# Is CITY LIFE worth saving [manchester edition to close, and soon!]



## Throbbing Angel (Dec 1, 2005)

Well, is it worth saving?   As a magazine I mean, not as a concept, not because about 20 jobs are going to go, one of them a old mate of mine.  When I lived in MCR cntr I used to get it rammed thru my letterbox every week for 2 years-for FREE!  Why, I dunno, maybe to try and pull in more advertising.  Personally I think it's been on the slide for ages now and the 20 page property pullout got on my tits too.  Listings, hmm, ok, but so has the guardian and the Mcr Evening News

are we bothered?  Is it an institution?  Shuld it be saved? Should it be changed?

the below was emailed to me earlier by a mate:

*Nine days to save a Manchester mag*

Guardian Media have announced that City Life - Manchester's entertainment and listing magazine - will publish for the last time on 7 December. Thirteen journalists' and designers' jobs will go.

30/11/2005

NUJ members will be leafletting the London offices of the Guardian newspaper in Farringdon Road [streetmap], from 1-2pm on Friday 2 December. If you could make it along to the event, to show your opposition to the closing of this magazine, that would be greatly appreciated.

Colleagues in Manchester will leaflet Guardian Media Group's Head office in Deansgate [streetmap] at the same time. 

The magazine started as a workers' co-operative in 1983 and was bought by Guardian Media in 1989. The company says that over the last four years it has lost around £1,000 per week. Last year Guardian Media Regional made more than £30 million.

The Manchester Evening News and City Life National Union of Journalists chapels met yesterday afternoon and vowed to carry on their campaign to save the magazine. Many people including theatre and cinema managers, music impresarios and performers, have already protested to the company. 

The chapels reaffirmed an earlier decision that they would ballot for industrial action if any journalists face compulsory redundancy.

The company announced yesterday that a further 35 jobs are to go in non-editorial departments as part of a cost cutting package.

Please send protests about the closure of City Life to the chief executive of Guardian media regional at mark.Dodson@men-news.co.uk

If you can volunteer to hand out Save City Life leaflets at any cultural event in Greater Manchester please email to say so.

For more updates see www.nuj.org.uk 





LONDON AND MANCHESTER UNITED… 

…Simultaneous demonstrations will be held outside

Guardian Media offices in London and Manchester at 1pm

on Friday to protest at the closure of City Life

magazine. 



…The Guardian and Observer chapels will meet on Friday

too to discuss solidarity. 

…The Manchester demo will be utside the Evening News

offices at 164 Deansgate, Everyone welcome. 

…Please keep sending protests to the Guardian Media

Regional chief executive at mark.dodson@men-news.co.uk <mailto:mark.dodson@men-news.co.uk>



…Legendary Manchester journalist and pop impresario

Tony Wilson has pledged his support for the save City

Life campaign.
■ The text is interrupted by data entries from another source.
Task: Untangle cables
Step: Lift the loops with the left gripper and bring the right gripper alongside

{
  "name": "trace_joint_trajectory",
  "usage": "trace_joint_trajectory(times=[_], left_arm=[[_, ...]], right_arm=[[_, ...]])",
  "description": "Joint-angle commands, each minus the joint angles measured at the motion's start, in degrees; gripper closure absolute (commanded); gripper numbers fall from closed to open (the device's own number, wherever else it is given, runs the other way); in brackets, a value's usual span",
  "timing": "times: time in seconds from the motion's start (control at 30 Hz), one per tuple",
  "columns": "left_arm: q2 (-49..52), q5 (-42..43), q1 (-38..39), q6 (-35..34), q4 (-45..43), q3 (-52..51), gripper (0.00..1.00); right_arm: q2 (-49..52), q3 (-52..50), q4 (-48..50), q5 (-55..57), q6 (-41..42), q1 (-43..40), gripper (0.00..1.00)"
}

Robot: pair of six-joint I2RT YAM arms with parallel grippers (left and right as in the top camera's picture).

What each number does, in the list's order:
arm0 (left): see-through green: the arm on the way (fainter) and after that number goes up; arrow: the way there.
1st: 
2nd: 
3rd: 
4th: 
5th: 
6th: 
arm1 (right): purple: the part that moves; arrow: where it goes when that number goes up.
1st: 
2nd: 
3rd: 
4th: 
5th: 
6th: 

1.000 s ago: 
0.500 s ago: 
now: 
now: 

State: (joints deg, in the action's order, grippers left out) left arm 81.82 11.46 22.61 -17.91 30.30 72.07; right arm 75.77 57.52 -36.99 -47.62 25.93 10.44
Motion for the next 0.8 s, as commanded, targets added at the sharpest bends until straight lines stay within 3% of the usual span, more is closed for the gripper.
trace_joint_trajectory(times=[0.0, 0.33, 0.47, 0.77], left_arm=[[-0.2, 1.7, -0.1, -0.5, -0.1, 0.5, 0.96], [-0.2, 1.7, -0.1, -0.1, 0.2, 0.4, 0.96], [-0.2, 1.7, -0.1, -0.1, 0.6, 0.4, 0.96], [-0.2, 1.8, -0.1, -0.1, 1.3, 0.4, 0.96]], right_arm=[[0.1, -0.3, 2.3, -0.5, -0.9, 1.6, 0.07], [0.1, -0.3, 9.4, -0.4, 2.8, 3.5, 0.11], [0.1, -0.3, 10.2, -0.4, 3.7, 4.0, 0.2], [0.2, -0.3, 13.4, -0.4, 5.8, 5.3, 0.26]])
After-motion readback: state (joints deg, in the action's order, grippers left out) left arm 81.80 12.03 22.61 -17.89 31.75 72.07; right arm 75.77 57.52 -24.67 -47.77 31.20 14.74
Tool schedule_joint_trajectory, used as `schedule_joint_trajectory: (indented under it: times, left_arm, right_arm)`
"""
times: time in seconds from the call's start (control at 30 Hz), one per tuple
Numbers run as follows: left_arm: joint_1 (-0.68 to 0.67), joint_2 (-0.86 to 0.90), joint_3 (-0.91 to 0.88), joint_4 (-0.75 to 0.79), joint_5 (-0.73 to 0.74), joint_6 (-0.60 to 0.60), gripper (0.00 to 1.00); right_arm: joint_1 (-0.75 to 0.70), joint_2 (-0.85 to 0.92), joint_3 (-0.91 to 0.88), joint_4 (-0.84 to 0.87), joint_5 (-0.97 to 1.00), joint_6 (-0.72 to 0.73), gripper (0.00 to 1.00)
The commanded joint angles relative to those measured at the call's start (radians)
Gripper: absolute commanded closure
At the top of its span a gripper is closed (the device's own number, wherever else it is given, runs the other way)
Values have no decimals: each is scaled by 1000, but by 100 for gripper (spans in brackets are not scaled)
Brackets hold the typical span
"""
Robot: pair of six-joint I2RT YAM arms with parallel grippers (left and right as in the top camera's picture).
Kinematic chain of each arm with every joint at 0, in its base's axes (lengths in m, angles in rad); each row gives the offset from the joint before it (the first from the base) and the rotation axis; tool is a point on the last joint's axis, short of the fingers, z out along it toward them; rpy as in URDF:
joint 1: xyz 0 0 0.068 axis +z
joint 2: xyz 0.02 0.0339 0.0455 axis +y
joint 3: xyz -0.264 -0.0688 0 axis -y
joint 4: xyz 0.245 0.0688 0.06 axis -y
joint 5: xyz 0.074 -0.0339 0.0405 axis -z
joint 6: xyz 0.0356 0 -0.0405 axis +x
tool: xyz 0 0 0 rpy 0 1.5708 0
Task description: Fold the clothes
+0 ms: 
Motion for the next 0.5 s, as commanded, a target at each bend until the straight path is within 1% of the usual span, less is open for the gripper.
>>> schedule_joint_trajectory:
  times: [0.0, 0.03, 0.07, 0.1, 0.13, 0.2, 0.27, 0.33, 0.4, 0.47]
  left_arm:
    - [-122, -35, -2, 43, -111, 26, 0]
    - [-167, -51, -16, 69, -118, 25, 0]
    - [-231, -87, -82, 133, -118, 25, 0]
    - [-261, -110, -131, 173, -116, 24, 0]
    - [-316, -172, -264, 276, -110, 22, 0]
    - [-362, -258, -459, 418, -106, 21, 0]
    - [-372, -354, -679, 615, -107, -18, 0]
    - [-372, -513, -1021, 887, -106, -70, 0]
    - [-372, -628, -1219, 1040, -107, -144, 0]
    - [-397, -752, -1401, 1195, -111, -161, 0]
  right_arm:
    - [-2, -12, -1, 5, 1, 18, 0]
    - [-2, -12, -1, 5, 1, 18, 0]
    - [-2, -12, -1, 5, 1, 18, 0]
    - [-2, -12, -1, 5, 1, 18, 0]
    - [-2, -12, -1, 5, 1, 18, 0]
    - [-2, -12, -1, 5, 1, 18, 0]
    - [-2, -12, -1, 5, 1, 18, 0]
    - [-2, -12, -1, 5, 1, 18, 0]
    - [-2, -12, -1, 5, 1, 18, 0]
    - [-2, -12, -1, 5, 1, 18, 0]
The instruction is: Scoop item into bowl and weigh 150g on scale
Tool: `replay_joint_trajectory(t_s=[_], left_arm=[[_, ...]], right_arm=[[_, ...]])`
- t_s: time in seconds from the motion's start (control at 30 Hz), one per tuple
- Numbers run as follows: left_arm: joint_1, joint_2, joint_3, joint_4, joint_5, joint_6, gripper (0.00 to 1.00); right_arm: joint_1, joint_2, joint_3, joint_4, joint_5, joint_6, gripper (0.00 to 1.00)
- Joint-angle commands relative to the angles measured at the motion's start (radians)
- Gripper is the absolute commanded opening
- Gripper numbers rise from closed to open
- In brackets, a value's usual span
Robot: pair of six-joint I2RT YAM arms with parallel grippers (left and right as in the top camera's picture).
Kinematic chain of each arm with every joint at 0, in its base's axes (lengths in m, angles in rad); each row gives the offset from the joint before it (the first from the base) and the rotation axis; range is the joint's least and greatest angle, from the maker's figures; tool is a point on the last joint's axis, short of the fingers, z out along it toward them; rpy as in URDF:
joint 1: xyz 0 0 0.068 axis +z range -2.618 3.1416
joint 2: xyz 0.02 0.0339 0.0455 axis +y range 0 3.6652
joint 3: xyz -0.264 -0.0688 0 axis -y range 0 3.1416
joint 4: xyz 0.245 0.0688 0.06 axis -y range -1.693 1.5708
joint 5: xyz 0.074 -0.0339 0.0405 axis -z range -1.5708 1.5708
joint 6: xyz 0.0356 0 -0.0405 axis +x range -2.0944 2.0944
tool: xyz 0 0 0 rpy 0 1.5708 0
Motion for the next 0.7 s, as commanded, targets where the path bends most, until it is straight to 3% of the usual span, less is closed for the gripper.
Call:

Tony - played by Steve Coogan in the

film 24 Hour Party People - is happy to be interviewed

about the campaign. Hit reply for contact details.


----------



## farmerbarleymow (Dec 2, 2005)

To be honest, I'm not bothered either way.  Never buy or read the thing, so don't really know what merit the publication actually has.


----------



## Jambooboo (Dec 2, 2005)

My ma is a journo for Guardian Media and she's concerned about job losses.

 

As for City Life I think because of the free dailys and Fridays edition of the MEN which now has an extensive 'going out' section and only costs 10p (at least it did on a Friday), the people of Manchester are better served than they were years ago in terms of knowing cultural and social goings on within the city. So obviously there's less need to pay a couple of quid for a magazine when you can get a lot of the stuff covered for free/negligable cost.


----------



## Throbbing Angel (Dec 2, 2005)

good point

hope her job is safe


----------



## laptop (Dec 2, 2005)

Jambooboo said:
			
		

> My ma is a journo for Guardian Media and she's concerned about job losses.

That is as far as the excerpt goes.